For a Sunday, I woke unusually early this morning, so I took advantage of the opportunity and went out to do the first Breeding Bird Survey of the year at Cheshire Wildlife Trust’s Blakenhall Moss reserve.


Unlike other Wildlife Trust reserves, including the Bagmere site I also survey, the methodology hasn’t changed for Blakenhall this year, so it was out to do a familiar route, recording the bird species seen and the most ‘breeding-like’ behaviour observed.

The morning was bright and almost cloudless, with a strong sun but not quite as warm as it looked.  However, I soon warmed up as the route is a bit of a struggle in places, either wading through water or pushing through undergrowth.  The work by Cheshire Wildlife Trust to return the Moss to a raised lowland bog has left the site much wetter (intentionally) and where water isn’t lying, the woodland understory it much thicker than it was.  However, it was less tough than I thought it was going to be and after an hour or so I completed the survey and sat for a while on an old tree trunk, taking in the sun and watching the wildlife.
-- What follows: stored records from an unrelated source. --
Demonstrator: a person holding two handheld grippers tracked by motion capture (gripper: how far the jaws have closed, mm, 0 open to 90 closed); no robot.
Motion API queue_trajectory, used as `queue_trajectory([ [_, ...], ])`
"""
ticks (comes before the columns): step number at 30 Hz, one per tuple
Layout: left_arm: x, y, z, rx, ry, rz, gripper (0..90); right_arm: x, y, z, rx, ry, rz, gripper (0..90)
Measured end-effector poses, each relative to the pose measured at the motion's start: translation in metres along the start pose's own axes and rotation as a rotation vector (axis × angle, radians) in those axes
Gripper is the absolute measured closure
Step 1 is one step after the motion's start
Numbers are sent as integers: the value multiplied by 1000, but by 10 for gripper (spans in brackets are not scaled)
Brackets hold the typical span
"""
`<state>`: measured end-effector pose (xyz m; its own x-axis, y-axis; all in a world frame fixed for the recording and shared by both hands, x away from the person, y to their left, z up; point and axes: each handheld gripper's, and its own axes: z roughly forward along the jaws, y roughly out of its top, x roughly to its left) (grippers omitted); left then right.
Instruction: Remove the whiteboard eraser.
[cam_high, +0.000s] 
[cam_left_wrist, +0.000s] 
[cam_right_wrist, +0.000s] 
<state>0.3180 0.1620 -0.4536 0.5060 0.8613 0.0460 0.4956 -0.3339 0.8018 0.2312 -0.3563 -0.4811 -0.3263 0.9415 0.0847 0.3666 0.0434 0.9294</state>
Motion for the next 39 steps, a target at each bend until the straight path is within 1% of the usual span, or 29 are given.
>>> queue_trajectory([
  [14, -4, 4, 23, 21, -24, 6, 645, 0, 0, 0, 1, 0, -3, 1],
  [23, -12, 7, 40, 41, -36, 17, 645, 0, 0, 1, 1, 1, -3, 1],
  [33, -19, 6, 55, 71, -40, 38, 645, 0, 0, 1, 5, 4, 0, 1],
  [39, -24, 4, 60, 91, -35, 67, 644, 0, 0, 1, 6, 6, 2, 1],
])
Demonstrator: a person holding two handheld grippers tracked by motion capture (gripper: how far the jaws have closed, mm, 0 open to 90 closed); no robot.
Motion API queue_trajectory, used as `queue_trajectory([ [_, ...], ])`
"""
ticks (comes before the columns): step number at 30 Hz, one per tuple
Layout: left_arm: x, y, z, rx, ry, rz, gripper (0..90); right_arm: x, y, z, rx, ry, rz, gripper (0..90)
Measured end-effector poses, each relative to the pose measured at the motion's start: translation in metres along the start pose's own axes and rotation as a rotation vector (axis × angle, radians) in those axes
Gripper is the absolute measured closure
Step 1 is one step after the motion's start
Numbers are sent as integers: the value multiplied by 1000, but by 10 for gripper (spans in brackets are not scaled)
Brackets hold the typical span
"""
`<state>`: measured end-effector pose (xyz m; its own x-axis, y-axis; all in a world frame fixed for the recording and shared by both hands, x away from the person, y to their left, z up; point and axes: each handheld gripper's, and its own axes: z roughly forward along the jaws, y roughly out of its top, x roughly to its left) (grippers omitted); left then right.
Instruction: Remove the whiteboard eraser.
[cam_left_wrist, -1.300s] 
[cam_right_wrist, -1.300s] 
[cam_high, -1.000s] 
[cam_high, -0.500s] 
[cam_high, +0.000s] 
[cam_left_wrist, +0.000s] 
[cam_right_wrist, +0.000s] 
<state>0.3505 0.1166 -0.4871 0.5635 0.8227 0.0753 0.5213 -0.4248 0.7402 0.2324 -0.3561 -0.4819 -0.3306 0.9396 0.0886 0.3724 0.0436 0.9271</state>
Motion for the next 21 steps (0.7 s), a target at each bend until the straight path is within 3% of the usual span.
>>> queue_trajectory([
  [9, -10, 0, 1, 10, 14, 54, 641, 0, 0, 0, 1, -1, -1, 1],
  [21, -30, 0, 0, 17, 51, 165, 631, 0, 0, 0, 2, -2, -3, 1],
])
The birdlife was much as I expected, 29 species recorded in all, but there were a couple of new ones for the site, reed bunting and oystercatcher. Overall, that’s 62 species recorded at the reserve since I did the first reserve survey in early 2014.  I also saw my first spotted flycatchers of the year, three in all; these are one of my favourite of our summer visitors.
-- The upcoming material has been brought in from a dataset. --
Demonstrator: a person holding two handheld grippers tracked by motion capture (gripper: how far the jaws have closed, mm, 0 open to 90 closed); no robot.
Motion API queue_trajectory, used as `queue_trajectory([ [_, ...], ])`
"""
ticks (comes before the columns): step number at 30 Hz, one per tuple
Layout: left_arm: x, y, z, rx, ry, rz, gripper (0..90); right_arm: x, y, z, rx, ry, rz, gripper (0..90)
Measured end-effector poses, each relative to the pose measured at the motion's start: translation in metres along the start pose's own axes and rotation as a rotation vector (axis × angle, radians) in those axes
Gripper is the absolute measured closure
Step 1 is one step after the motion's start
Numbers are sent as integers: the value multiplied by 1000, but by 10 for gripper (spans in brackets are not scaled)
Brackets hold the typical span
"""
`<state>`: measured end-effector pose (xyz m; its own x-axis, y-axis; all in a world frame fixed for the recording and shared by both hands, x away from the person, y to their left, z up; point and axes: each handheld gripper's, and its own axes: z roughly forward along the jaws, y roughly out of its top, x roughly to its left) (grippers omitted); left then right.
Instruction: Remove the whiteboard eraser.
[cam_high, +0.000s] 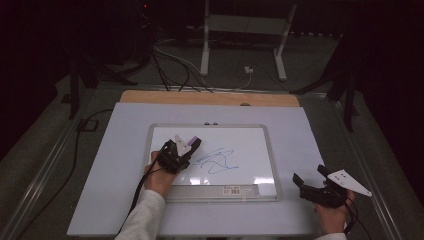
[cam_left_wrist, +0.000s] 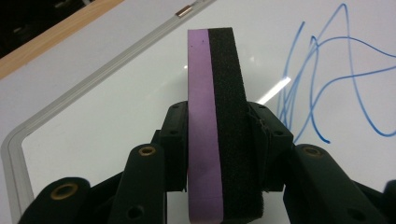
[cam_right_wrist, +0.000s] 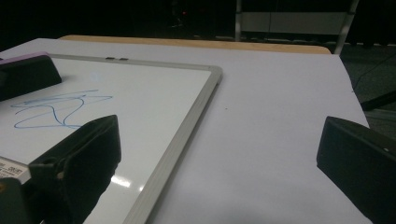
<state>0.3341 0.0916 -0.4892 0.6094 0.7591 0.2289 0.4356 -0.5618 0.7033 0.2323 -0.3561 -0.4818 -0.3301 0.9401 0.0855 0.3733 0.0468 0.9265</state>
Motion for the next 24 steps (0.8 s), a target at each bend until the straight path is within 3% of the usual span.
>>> queue_trajectory([
  [6, -5, 1, 1, 6, -13, 1, 583, 0, 0, 0, -1, 0, 2, 1],
  [14, -8, 2, -1, -10, -63, -16, 513, 0, 0, 0, 1, 0, 1, 1],
  [24, -11, 3, -3, -29, -107, -41, 501, 0, 0, 0, 1, 0, 0, 1],
])
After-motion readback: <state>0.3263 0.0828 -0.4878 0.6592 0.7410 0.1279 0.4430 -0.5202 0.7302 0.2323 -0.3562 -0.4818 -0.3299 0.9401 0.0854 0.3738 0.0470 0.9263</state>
Walking around the Moss, there were signs that spring is moving on; the blue bells have nearly finished and the hawthorn is out in blossom, showing that summer can’t be far away.
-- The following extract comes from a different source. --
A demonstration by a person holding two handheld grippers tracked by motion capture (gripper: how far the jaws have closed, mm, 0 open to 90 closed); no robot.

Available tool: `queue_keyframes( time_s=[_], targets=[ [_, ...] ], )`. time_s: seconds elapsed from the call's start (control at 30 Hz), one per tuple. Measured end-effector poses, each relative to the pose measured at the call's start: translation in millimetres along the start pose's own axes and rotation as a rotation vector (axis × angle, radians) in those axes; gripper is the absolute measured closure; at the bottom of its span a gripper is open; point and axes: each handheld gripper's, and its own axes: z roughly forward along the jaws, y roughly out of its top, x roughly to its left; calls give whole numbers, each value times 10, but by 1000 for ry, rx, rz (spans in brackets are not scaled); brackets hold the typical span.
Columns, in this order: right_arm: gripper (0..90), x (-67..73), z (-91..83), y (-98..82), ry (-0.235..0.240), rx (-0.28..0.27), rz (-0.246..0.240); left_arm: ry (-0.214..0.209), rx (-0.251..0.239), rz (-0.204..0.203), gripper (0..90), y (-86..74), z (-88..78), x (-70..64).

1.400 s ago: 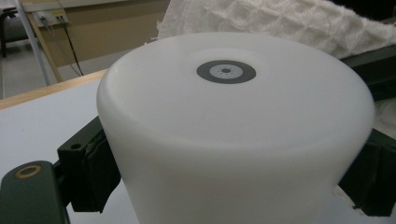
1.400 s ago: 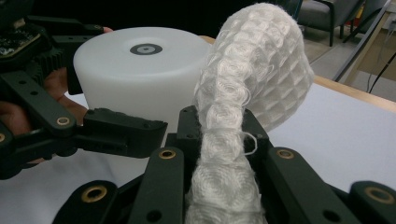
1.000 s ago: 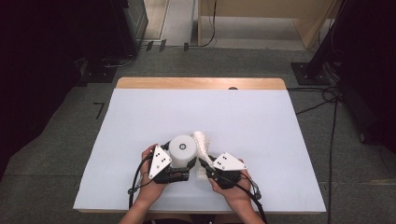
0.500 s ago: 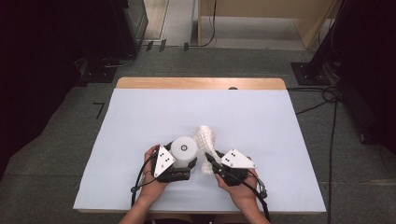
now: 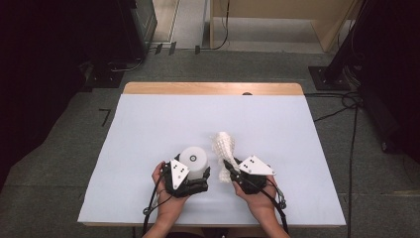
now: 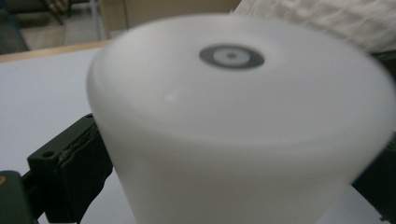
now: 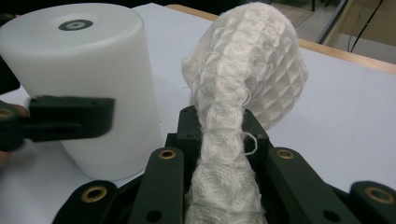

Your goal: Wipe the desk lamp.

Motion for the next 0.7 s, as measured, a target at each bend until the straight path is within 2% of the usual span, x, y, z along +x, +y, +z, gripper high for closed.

Mr Angry disturbs bird survey

This morning was perfect for my first Breeding Bird Survey of the spring for Cheshire Wildlife Trust (CWT).  With a milky sun peeping through the cloud, a light breeze and (relatively) warm air, I set out to count the birds at the Trust’s Bagmere reserve.

After two years of doing both Winter Bird Surveys and Breeding Bird Surveys for CWT, there’s a bit of a change this spring. The Trust has been developing an amended methodology, so things are a little delayed this year.  Instead of having one transect at Bagmere (and the Blakenhall Moss site that I also survey), it is divided into compartments of different habitats.  Bagmere is divided into several grassland, woodland and fenland compartments, in which the birds are recorded separately to show what birdlife the different habitats support.  This morning was my first outing with the new methodology and it worked well and clearly showed some differences between the various areas.

As I’ve written before, a bird survey on a spring morning is an idyllic way to spend a bit of time, wandering through the fields and woodlands, listening to the birds singing in their breeding prime.  Today was as good a morning as there has been when I’ve done a survey and Bagmere was lovely with the flowers starting to show and the leaves beginning to unfurl on the trees.

All was peaceful…apart from this whitethroat who called out in alarm as I passed on the way out and the way back.  He seemed to see me as a great threat and flew from bush to bush berating and scolding me until I was outside of his territory.

Common Whitethroat


An uplifting break in the weather

It seems a long time since I was out in the sunshine, so this morning when I woke to a blue sky, I went to Bagmere to do the final Winter Bird Survey for site this season.  After all the miserable weather and the dark mornings and evenings, a bit of sun can really lift the spirits.

Whilst the sun was shining, the wind was close to being too strong to allow me to do the survey.  However, when I got down into the shallow bowl in which Bagmere sits, it was sheltered from the worst of the wind and I could more than easily hear all the birds in the surrounding area.


There wasn’t a great deal of bird activity and I didn’t get a particularly great list of species.  Unfortunately, willow tits were again missing from my records; after seeing them at Bagmere last time out there, I hoped I’d get them again.  Some nest boxes were put up for them last year and hopefully these will encourage them to breed.  The breeding bird surveys at Bagmere and Blakenhall Moss (both Cheshire Wildlife Trust reserves) start again next month, so I’ll soon see!


Not long after returning home, the clouds came across and it started to pour with rain and hail – usual service had resumed!